His voice was low, accented American layered over something older and further away.

James didn’t answer. He was suturing and suturing required silence.

“When this is over,” the young man said, each word placed carefully, “don’t ask what happened. Don’t tell anyone.” He stopped. His jaw tightened. James made the next suture neat and fast. “Don’t let them thank you.”

James looked up then. The young man’s eyes were already closing.

By four in the morning the bleeding had stopped and the young man was stable in the way that means alive but costly, alive at a price not yet fully calculated. James had done what he could. He was good at what he did and what he did had been enough.

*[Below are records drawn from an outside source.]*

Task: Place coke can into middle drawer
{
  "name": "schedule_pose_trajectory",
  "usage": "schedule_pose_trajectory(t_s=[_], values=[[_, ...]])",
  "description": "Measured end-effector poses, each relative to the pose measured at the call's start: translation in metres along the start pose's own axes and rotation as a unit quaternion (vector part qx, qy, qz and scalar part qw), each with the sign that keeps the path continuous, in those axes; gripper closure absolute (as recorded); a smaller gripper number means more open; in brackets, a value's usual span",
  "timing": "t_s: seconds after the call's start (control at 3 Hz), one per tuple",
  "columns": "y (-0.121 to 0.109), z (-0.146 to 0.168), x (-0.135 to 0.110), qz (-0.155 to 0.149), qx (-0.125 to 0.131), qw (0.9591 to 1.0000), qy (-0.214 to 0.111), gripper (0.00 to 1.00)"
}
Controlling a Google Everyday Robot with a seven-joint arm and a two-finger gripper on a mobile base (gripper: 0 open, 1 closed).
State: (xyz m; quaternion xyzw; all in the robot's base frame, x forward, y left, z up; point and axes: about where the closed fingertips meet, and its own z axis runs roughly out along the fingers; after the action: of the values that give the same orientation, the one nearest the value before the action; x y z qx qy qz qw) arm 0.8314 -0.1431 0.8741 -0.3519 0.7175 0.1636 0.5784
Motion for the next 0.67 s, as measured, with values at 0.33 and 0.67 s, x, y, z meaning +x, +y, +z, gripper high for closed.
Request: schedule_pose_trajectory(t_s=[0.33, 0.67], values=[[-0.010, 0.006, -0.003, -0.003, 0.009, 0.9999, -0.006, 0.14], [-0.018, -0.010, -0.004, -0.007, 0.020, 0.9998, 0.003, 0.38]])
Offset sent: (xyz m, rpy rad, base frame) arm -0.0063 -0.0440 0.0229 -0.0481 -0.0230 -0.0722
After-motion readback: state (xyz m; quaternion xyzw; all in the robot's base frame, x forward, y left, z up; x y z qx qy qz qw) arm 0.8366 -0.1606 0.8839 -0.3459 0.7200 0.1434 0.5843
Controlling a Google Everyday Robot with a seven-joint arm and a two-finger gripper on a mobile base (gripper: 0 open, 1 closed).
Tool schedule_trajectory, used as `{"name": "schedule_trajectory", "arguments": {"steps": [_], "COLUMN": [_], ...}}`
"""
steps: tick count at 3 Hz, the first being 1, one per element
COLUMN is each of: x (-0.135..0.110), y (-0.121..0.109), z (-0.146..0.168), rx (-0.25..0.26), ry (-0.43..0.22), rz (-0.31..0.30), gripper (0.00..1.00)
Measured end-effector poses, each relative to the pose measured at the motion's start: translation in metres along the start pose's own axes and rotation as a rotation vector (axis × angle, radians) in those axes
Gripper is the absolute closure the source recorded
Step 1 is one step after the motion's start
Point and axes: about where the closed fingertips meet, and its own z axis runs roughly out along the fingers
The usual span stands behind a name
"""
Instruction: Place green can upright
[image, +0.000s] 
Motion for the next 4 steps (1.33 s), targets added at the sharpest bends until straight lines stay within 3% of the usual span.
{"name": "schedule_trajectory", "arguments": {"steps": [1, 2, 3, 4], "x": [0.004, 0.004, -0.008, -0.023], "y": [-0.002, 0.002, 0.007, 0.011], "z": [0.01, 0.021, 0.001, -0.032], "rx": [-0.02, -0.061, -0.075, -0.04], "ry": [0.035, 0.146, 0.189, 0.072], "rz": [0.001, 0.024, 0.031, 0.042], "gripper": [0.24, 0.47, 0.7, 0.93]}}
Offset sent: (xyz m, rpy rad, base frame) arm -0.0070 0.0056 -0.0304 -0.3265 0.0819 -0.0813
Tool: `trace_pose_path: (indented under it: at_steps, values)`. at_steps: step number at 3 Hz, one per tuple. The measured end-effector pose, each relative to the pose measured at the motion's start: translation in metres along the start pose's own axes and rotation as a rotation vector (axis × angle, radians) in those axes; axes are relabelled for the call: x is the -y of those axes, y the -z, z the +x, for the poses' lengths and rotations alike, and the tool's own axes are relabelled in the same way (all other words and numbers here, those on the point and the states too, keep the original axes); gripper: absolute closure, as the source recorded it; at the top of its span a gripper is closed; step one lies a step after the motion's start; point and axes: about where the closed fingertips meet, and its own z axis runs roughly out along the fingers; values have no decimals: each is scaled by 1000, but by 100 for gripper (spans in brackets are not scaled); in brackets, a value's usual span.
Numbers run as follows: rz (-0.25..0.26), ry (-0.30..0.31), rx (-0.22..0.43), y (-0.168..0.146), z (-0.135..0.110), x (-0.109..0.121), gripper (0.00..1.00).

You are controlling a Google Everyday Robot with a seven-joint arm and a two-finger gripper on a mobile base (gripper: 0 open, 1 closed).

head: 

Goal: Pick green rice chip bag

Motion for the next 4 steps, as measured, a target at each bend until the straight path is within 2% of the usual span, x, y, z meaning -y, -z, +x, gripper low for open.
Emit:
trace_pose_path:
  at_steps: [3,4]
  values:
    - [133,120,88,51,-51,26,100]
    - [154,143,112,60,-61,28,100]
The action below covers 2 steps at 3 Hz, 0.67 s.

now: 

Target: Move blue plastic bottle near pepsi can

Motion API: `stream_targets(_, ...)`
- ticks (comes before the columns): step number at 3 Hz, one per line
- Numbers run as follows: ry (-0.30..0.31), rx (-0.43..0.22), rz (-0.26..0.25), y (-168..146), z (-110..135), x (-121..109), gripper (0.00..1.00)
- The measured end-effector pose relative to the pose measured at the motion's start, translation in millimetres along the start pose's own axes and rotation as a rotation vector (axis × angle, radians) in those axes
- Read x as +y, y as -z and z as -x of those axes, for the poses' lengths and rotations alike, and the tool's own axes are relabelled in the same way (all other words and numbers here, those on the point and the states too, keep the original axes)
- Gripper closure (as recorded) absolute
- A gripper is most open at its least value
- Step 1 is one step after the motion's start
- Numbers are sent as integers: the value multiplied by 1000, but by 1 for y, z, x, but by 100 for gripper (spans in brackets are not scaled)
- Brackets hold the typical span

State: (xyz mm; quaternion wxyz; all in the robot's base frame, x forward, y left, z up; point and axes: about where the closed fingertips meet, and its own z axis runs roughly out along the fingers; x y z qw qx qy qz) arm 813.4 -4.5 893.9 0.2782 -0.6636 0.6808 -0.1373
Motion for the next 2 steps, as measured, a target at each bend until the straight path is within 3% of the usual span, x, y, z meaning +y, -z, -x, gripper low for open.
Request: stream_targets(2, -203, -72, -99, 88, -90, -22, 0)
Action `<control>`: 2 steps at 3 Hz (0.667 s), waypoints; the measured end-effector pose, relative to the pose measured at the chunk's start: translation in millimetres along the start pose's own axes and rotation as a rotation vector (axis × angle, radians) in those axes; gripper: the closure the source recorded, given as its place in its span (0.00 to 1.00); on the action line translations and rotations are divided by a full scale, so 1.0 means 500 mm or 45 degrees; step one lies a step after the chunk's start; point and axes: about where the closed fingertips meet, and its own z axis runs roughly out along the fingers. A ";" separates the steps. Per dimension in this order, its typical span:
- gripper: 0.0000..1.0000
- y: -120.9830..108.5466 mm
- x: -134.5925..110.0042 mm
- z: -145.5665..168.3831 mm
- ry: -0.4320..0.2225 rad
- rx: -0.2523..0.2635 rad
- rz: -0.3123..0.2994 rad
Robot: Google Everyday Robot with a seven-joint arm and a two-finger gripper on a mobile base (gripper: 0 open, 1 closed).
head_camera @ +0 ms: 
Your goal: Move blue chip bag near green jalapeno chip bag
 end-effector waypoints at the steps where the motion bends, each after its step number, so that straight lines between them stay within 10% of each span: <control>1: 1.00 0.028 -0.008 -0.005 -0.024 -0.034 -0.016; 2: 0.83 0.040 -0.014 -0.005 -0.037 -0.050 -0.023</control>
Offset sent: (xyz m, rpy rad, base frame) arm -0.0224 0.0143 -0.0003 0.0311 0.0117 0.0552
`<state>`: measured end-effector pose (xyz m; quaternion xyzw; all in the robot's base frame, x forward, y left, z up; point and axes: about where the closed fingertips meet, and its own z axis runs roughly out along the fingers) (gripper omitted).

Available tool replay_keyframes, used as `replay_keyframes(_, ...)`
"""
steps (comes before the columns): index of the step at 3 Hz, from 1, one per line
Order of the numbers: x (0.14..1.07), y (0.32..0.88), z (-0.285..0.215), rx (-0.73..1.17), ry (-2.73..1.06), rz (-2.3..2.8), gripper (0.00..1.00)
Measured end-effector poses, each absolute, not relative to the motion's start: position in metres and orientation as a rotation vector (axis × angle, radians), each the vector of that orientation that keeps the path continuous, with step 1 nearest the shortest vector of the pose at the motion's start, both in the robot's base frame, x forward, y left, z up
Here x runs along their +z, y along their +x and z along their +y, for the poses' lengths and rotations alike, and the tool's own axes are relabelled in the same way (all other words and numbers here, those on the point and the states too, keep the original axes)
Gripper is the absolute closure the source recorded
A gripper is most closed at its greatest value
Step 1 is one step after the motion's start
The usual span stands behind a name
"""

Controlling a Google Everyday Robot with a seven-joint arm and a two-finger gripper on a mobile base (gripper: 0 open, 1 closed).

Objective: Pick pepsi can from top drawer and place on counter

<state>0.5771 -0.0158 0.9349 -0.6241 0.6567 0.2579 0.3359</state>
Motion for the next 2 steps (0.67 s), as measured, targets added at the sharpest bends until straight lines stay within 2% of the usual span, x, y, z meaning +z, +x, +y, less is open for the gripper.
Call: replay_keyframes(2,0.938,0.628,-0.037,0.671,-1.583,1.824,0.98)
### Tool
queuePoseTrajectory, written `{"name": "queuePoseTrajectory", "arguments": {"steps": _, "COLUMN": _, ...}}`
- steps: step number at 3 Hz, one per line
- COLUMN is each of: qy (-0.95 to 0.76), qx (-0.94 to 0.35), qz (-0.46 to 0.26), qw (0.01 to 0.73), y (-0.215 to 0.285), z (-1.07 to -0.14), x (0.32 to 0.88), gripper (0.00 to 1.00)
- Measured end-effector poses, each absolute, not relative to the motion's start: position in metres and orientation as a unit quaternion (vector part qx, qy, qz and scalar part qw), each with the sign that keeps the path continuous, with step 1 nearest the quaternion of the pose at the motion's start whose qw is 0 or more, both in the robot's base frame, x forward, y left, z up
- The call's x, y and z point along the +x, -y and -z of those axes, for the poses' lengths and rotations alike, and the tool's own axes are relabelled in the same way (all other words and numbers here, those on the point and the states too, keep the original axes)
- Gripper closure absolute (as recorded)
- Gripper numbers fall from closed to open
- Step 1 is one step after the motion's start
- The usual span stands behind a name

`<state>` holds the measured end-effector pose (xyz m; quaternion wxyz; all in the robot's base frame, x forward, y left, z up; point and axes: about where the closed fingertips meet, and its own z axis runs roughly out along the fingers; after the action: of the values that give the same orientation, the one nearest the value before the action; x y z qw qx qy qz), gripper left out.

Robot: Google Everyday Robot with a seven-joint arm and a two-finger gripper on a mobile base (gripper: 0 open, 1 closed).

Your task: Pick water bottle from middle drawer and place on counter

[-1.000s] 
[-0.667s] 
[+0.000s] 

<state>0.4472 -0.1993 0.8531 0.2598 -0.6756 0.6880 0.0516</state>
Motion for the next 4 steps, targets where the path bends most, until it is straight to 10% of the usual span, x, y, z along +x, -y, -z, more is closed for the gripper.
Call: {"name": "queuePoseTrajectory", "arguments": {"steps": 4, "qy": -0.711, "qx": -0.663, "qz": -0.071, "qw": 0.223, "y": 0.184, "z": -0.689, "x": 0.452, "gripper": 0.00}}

The taller of the two men produced an envelope from his coat and set it on the examination table without ceremony.

“For your time,” he said.

They left through the back entrance, the young man between them, moving slowly but moving. The door closed. The rain continued. James stood in his empty clinic and looked at the envelope and did not open it.

He did not sleep either.


Now.

He was still holding Sébastien’s card when Mara appeared at his elbow with tea he hadn’t asked for. She was fifty-three and had worked for him for seven years and had developed, in those years, a supernatural ability to appear at the precise moment her presence was both necessary and deniable.

“I didn’t say anything to anyone,” she said quietly.

“I know.”

“When he came in he just sat down. He knew your schedule. He knew when you’d arrive.” She paused. “He was very polite.”

“I noticed.”

She looked at the card in his hand and decided not to ask about it.

“Your eight o’clock is a new patient,” she said instead. “Mrs. Callahan. Chest pains.”

“Thank you, Mara.”

She returned to her desk. James stood for another moment in the waiting room, turning the card over in his hands. Crimson on black. The rain outside was thinning to a gray suggestion of itself.

Don’t let them thank you.

He put the card in his coat pocket and went to see about Mrs. Callahan’s chest.